I received a “call to action” e-mail in my NYU mailbox to protest an intellectual discussion sponsored by the Objectivist Club at NYU on the Danish cartoons and the free speech issues surrounding it. I couldn’t believe people would go so off the Politically Correct deep-end as to want to protest that. So I wrote the head of the Islamic society an e-mail.
Dear Maheen,
I don’t really like the Objectivist Club, as (in my opinion, and they may consider _this_ hate speech) it is a bunch of Ayn Rand sycophants who think that the whole world would be better if governments just gave in to business interests in the name of “Free Markets” and economic neoliberalism. So don’t think I’m defending this meeting from their point of view.
And I agree with you that the Danish cartoons are racist, and in bad taste.
But guess what, no one is posting these cartoons on your front door. It is clear to me the Objectivist club is displaying them in order to discuss them and to discuss the free speech issues surrounding them, not in order to engage in racism. Your protest of this display is a form of censorship. In fact, here is a description of the event from their website:
“Why the eruption of violence and the issuance of death threats make completely irrelevant the question of whether the cartoons are in bad taste. Why the idea that freedom of the press must be ‘coupled with press responsibility’ means that free speech is not a right, but a fleeting permission. Why every Western newspaper and media outlet should have immediately re-published or shown the cartoons in solidarity with the cartoonists. Why the cowardly and appeasing response of many Western governments–including our own–will only invite further aggression. Other panelists will present their own views.”
If I held a philosopher club meeting about Mein Kampf, I would hope that people could understand that one could read that book without being a Nazi, or supporting Hitler’s racism, etc. The same rule applies here. This was a form of speech made by some cartoonist. It’s speech you don’t like — and if the cartoonist published it in your face, you would call it hate speech, and that’s fine, and you could be angry with him. But if a group of students and professors want to discuss the cartoons in a private room in Kimmel Center, not in a meeting forced upon the public, but in a meeting OPEN to the public, then that is fine.
Your protesting this display is also your right, but when it comes to justifications, you are ultimately protesting what? An intellectual analysis of images you abhor. You are not protesting racism, no matter how much you convince yourself that you are.

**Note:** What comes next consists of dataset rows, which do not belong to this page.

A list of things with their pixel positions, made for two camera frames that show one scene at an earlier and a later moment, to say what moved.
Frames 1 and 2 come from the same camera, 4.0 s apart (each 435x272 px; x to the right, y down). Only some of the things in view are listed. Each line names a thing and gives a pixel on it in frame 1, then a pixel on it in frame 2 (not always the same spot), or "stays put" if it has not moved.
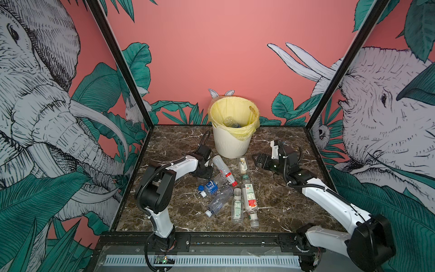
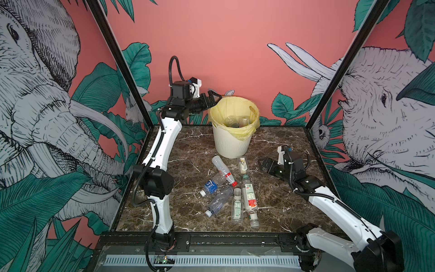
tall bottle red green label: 250,200 stays put
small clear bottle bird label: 243,166 stays put
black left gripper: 208,173 → 210,103
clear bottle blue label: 229,121 stays put

Free speech is _not_ absolute. I agree with that. The Supreme Court has shown that time and time again there is an interest in regulating some forms of speech (i.e. do a Google search on “Supreme Court” and “fighing words”). But in this case, free speech does trump your own hatred of these images, for sure. No public interest is served by not allowing this meeting to take place. In fact, censoring it is so irrational (as it _is_ a contribution to the marketplace of ideas envisioned by the US Constitution), that _it_, the protest, should be abhored.
I suggest you seriously consider not protesting this meeting, and withdrawing your “call to action”. It could ultimately damage your credibility, and be seen as a purely “politically correct” move, so common in colleges these days.